= Exercise =
At the line that contains "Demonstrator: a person", begin setting down every line word for word, and stop after the last line of the listing.

= Supplied information =

● ● ●

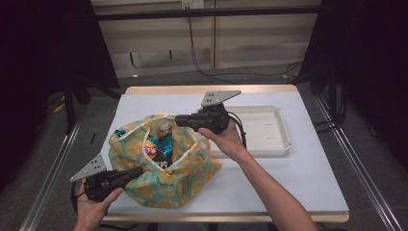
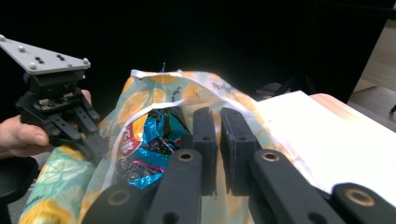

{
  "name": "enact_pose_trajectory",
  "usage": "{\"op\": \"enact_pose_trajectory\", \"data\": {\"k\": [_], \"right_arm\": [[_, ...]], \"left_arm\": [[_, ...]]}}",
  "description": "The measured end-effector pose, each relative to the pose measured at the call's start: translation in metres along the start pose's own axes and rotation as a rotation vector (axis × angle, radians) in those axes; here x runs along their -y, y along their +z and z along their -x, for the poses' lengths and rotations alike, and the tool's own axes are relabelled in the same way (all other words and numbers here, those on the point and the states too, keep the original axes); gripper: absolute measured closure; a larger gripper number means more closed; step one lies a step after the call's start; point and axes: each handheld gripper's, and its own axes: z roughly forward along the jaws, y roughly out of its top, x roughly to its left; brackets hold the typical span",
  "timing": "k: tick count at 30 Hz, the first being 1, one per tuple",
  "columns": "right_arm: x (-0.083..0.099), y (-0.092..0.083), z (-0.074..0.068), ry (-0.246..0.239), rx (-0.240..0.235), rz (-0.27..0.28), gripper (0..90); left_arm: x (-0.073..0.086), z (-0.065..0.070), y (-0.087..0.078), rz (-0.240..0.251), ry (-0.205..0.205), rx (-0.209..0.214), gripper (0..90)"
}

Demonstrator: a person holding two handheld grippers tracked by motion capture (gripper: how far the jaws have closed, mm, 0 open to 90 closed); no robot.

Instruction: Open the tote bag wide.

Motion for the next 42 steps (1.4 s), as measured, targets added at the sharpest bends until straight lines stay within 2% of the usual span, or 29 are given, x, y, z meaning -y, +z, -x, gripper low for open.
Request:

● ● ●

= Exercise output =
Demonstrator: a person holding two handheld grippers tracked by motion capture (gripper: how far the jaws have closed, mm, 0 open to 90 closed); no robot.

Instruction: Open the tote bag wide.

Motion for the next 42 steps (1.4 s), as measured, targets added at the sharpest bends until straight lines stay within 2% of the usual span, or 29 are given, x, y, z meaning -y, +z, -x, gripper low for open.
Request:

No more output is expected here.